* WHAT NEEDS TO BE DONE: Write every line below out again, exactly as given, but leave out the pictures.

* RAW DATA:
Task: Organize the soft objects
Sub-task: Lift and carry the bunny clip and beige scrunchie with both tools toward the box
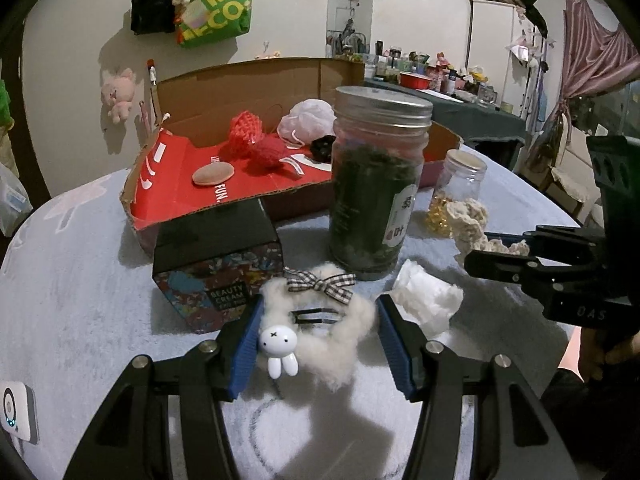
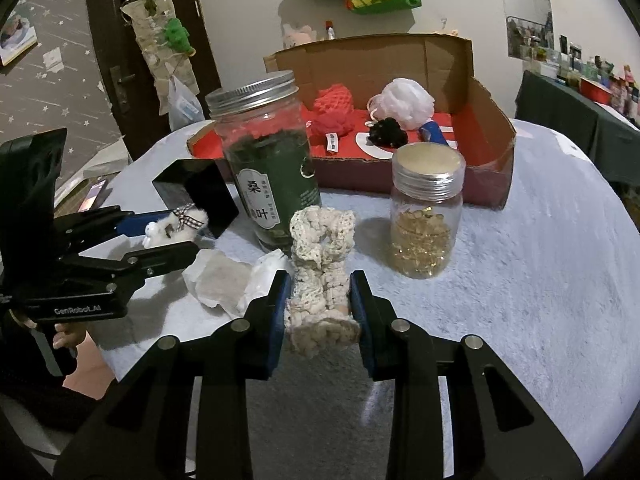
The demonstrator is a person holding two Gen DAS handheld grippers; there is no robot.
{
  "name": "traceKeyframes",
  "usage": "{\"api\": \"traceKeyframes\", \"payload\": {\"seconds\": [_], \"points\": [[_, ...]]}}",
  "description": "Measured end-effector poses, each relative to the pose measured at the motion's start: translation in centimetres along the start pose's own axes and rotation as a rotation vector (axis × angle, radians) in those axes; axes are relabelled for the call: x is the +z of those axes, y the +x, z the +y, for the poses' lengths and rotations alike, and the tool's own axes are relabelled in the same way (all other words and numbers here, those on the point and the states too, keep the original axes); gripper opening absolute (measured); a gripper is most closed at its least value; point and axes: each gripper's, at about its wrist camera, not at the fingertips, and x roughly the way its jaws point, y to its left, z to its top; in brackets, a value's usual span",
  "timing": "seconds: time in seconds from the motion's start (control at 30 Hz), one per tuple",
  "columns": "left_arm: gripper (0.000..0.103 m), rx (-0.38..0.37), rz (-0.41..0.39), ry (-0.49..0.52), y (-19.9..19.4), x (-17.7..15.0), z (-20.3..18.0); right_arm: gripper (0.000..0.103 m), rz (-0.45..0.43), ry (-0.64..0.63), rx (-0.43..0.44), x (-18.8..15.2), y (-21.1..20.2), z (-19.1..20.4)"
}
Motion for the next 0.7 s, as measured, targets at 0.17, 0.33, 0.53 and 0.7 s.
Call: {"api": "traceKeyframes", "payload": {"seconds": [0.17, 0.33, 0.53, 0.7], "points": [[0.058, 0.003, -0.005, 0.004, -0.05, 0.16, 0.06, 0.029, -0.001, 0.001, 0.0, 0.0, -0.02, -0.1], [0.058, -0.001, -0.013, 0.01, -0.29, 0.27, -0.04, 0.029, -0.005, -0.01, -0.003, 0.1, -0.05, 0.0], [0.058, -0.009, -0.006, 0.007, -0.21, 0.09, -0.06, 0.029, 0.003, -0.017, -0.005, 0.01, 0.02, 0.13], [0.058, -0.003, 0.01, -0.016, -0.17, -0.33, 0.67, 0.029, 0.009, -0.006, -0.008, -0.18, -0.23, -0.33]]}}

* REPLY TO THE TASK:
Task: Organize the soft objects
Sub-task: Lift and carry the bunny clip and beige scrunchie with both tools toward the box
The demonstrator is a person holding two Gen DAS handheld grippers; there is no robot.
{
  "name": "traceKeyframes",
  "usage": "{\"api\": \"traceKeyframes\", \"payload\": {\"seconds\": [_], \"points\": [[_, ...]]}}",
  "description": "Measured end-effector poses, each relative to the pose measured at the motion's start: translation in centimetres along the start pose's own axes and rotation as a rotation vector (axis × angle, radians) in those axes; axes are relabelled for the call: x is the +z of those axes, y the +x, z the +y, for the poses' lengths and rotations alike, and the tool's own axes are relabelled in the same way (all other words and numbers here, those on the point and the states too, keep the original axes); gripper opening absolute (measured); a gripper is most closed at its least value; point and axes: each gripper's, at about its wrist camera, not at the fingertips, and x roughly the way its jaws point, y to its left, z to its top; in brackets, a value's usual span",
  "timing": "seconds: time in seconds from the motion's start (control at 30 Hz), one per tuple",
  "columns": "left_arm: gripper (0.000..0.103 m), rx (-0.38..0.37), rz (-0.41..0.39), ry (-0.49..0.52), y (-19.9..19.4), x (-17.7..15.0), z (-20.3..18.0); right_arm: gripper (0.000..0.103 m), rz (-0.45..0.43), ry (-0.64..0.63), rx (-0.43..0.44), x (-18.8..15.2), y (-21.1..20.2), z (-19.1..20.4)"
}
Motion for the next 0.7 s, as measured, targets at 0.17, 0.33, 0.53 and 0.7 s.
Call: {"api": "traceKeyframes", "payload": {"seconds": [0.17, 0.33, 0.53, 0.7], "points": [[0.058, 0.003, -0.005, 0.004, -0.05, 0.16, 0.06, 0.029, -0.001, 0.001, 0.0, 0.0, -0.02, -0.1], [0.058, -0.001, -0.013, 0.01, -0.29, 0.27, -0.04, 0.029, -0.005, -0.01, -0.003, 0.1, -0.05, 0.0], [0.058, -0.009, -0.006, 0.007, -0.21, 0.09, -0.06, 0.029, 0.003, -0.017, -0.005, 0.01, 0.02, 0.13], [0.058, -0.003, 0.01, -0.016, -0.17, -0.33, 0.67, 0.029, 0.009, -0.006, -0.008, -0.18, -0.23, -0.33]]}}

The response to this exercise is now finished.